Provided data Block Start

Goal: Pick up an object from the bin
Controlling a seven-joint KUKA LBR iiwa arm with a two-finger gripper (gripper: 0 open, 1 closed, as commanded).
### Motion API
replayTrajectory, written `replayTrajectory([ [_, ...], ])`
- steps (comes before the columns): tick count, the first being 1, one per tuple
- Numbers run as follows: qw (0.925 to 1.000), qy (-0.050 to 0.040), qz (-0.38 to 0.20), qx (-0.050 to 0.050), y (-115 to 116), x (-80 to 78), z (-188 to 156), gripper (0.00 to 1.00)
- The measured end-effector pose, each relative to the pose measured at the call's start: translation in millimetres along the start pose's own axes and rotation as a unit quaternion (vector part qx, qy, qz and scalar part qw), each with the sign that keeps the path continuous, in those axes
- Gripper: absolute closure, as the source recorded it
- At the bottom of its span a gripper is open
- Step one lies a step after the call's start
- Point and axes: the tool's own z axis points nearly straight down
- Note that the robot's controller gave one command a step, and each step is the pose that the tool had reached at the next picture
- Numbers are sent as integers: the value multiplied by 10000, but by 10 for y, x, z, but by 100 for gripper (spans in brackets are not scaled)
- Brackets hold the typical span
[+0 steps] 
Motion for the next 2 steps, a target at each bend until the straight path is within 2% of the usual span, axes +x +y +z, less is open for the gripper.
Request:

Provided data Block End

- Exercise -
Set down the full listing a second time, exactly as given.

- Answer -
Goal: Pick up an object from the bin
Controlling a seven-joint KUKA LBR iiwa arm with a two-finger gripper (gripper: 0 open, 1 closed, as commanded).
### Motion API
replayTrajectory, written `replayTrajectory([ [_, ...], ])`
- steps (comes before the columns): tick count, the first being 1, one per tuple
- Numbers run as follows: qw (0.925 to 1.000), qy (-0.050 to 0.040), qz (-0.38 to 0.20), qx (-0.050 to 0.050), y (-115 to 116), x (-80 to 78), z (-188 to 156), gripper (0.00 to 1.00)
- The measured end-effector pose, each relative to the pose measured at the call's start: translation in millimetres along the start pose's own axes and rotation as a unit quaternion (vector part qx, qy, qz and scalar part qw), each with the sign that keeps the path continuous, in those axes
- Gripper: absolute closure, as the source recorded it
- At the bottom of its span a gripper is open
- Step one lies a step after the call's start
- Point and axes: the tool's own z axis points nearly straight down
- Note that the robot's controller gave one command a step, and each step is the pose that the tool had reached at the next picture
- Numbers are sent as integers: the value multiplied by 10000, but by 10 for y, x, z, but by 100 for gripper (spans in brackets are not scaled)
- Brackets hold the typical span
[+0 steps] 
Motion for the next 2 steps, a target at each bend until the straight path is within 2% of the usual span, axes +x +y +z, less is open for the gripper.
Request:

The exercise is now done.